Acne Rosacea

Acne Rosacea

Dr. KennedyAcne rosacea is a common disorder affecting facial skin. Its most persistent feature is a bright red flush. People affected are usually in the 35-50 range of age, most are females, but severity is generally greater in males. Fair skinned people are more often affected.

Recurrent flushing and blushing is present and late in the disease the nose may be enlarged with thick red skin, a condition known as "rhinophyma." Enlargement of the nose is more common in males. Also, along with thicker skin, the oil glands of the face enlarge and are more active giving an oily appearance. Swelling of the face may be present along with stinging of the cheeks, forehead and ears.

The usual cause of acne rosacea is an overload of mercury, usually from dental amalgams but sometimes from fish consumption and sometimes from industrial sources.
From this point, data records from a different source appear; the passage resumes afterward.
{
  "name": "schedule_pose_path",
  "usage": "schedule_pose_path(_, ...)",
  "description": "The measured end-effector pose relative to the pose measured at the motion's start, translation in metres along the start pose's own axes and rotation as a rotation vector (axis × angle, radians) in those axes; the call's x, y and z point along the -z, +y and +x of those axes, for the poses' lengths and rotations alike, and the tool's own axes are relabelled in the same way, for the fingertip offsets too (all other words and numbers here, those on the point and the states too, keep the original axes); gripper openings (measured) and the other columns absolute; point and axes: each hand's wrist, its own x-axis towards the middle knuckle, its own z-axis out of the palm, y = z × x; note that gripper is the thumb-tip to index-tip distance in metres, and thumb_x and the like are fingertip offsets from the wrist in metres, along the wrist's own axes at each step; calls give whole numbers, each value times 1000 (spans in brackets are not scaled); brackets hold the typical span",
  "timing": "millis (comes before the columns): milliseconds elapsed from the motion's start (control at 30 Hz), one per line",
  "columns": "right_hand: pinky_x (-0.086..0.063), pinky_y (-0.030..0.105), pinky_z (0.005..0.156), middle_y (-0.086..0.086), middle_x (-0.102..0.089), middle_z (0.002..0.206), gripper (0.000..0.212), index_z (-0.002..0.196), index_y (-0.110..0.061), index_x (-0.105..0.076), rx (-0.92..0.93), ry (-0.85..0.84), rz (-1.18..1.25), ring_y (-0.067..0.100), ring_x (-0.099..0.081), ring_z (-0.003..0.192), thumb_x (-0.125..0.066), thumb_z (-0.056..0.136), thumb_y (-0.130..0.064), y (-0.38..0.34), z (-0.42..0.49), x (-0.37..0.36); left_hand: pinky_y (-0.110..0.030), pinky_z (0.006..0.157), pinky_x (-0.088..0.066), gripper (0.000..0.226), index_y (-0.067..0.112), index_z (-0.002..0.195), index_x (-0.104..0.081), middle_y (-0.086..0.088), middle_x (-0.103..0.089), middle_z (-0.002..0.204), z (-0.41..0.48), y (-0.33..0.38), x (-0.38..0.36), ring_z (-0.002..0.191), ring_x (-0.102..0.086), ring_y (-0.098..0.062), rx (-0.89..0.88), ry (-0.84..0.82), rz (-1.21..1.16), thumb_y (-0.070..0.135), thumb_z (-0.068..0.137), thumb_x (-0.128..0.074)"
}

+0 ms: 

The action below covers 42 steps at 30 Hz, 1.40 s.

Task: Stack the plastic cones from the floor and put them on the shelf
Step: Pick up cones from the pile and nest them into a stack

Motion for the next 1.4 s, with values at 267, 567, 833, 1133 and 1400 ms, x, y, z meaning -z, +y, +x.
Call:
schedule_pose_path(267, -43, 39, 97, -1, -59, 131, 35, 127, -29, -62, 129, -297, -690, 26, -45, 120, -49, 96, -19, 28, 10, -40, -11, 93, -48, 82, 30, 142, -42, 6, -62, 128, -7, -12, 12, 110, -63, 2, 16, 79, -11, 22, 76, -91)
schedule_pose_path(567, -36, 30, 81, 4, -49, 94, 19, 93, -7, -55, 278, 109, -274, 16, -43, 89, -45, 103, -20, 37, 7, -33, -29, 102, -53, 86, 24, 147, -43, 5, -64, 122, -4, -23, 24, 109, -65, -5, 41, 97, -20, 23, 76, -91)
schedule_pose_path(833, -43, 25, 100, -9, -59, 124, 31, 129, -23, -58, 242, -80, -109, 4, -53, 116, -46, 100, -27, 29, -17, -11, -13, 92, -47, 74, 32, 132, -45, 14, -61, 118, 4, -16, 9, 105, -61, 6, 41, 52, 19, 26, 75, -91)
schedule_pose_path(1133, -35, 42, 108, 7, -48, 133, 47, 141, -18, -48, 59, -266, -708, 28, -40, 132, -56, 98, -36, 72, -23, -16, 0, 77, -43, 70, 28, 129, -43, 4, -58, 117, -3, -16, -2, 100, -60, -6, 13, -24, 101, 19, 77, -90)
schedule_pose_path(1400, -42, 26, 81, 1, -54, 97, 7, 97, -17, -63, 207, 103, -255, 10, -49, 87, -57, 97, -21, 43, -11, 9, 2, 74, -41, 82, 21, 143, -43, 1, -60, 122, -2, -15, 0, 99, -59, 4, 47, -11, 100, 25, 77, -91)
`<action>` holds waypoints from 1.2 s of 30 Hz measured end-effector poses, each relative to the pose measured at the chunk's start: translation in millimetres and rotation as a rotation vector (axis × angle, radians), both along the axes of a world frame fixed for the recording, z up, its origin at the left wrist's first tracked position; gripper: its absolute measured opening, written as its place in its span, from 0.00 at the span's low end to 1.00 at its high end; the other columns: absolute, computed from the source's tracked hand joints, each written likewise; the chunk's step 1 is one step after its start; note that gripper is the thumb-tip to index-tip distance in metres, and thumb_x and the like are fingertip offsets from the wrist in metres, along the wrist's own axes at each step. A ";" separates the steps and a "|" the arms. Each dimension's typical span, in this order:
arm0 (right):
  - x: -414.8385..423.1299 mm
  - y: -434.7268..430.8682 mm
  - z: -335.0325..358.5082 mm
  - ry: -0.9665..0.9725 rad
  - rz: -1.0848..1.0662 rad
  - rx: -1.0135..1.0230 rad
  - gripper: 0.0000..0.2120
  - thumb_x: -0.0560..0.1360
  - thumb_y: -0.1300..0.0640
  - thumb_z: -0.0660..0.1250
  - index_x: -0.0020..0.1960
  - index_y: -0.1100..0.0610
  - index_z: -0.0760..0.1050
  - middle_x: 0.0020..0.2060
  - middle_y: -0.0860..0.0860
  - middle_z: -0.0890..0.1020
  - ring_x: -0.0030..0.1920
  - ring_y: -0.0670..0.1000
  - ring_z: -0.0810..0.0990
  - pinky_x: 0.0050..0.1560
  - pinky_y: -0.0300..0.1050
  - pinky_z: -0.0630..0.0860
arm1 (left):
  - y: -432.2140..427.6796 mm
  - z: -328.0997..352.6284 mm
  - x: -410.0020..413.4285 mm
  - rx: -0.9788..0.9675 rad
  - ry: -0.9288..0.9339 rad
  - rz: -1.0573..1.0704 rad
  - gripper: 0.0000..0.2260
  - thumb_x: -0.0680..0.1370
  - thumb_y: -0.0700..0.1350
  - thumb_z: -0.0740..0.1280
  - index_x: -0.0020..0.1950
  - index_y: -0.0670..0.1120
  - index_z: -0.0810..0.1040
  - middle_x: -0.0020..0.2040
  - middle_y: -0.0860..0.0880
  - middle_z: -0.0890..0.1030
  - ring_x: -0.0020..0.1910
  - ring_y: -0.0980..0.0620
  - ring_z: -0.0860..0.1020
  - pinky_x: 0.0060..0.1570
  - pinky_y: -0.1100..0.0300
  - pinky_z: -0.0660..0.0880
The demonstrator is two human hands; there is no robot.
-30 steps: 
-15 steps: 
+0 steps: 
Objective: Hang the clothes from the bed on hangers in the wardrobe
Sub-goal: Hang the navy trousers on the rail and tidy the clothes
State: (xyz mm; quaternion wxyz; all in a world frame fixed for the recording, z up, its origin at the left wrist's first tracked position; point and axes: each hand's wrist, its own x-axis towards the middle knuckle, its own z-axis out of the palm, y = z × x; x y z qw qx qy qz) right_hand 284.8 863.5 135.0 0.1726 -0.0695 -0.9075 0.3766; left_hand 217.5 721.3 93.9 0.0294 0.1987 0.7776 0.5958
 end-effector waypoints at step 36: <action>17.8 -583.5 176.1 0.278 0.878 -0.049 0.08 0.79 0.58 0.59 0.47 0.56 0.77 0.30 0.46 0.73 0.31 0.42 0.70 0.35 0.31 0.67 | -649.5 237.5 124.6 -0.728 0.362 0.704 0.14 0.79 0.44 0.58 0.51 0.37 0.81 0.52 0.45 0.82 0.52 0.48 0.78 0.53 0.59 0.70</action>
For more details about mercury toxicity, begin with this article: Dental Amalgam Mercury Poisoning.

Things which make this condition worse are: hot liquids, sun and/or wind exposure, spicy foods, extreme temperatures, alcohol, stress, and prescription topical steroids.

Conditions which must be distinguished are acne vulgaris, seborrheic dermatitis, and perioral dermatitis. Unless the cause is identified and treated, this tends to be a chronic progressive disease which comes and goes and generally slowly increases.

Topical steroids are best avoided. After an initial favorable response the disease usually rebounds and is worse than ever. Traditional treatment consists of oral antibiotics and topical metronidazole. Lifestyle changes are important as stressful situations which make the condition worse must be avoided.

While traditional medicine claims to know no cause for this disorder, in fact the presence of certain bacteria in the stomach (Heliobacter pylori) is often associated with this disease and elimination of these bacteria with appropriate therapy usually improves the condition. There is a bismuth preparation with which doctors who practice nutritional medicine are familiar which usually will get rid of Heliobacter pylori without the use of antibiotics.

Where antibiotics are concerned, they are best avoided until a bacterial infection of the skin can be proven by culture and even then long term antibiotic use is to be avoided due to probable damage to the digestive system. The SanPharma isopathic remedies are much to be preferred.